* _Data shown_:

● ● ● ● ● ● ●

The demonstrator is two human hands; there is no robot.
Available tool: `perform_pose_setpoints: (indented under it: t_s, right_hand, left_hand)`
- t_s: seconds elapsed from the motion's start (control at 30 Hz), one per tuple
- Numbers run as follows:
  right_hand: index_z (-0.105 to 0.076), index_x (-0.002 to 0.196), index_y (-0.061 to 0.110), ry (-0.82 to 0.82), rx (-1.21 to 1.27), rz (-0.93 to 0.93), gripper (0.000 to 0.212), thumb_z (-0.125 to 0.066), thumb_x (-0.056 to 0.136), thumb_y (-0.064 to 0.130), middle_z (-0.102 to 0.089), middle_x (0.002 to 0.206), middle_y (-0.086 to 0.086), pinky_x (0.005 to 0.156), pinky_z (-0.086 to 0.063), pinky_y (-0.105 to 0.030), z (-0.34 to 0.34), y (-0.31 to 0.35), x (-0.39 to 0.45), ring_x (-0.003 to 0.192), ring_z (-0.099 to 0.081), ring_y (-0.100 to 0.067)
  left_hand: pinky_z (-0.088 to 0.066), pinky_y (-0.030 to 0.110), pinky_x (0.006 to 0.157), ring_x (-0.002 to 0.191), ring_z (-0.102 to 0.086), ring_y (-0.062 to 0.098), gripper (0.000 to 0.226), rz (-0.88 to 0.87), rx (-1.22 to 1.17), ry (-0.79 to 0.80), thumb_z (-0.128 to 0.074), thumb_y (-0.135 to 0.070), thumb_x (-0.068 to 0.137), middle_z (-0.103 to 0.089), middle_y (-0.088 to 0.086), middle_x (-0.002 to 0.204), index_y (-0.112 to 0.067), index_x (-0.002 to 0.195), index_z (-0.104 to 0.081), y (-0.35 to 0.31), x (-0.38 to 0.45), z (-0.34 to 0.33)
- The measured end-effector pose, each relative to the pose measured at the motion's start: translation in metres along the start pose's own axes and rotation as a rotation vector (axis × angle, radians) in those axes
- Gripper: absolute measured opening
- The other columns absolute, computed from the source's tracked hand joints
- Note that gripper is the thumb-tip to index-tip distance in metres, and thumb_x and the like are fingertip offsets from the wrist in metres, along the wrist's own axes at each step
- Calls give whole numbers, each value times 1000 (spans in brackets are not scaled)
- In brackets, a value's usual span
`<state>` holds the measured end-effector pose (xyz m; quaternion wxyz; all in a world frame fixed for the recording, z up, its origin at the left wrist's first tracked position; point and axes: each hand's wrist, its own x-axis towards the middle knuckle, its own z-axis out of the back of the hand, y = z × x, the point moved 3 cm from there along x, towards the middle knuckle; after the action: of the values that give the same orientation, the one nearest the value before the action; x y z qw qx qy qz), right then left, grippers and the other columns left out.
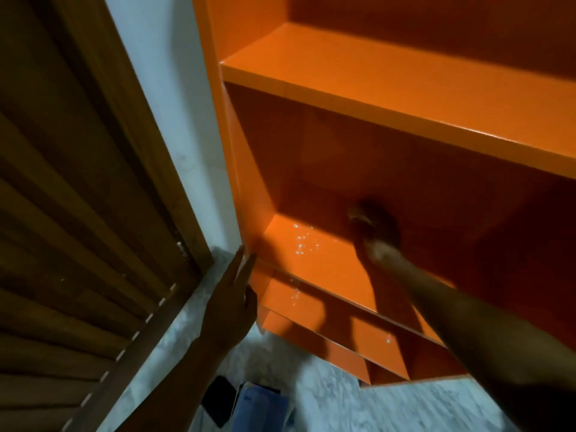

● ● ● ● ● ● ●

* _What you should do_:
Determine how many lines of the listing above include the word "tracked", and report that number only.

* _Written reply_:
2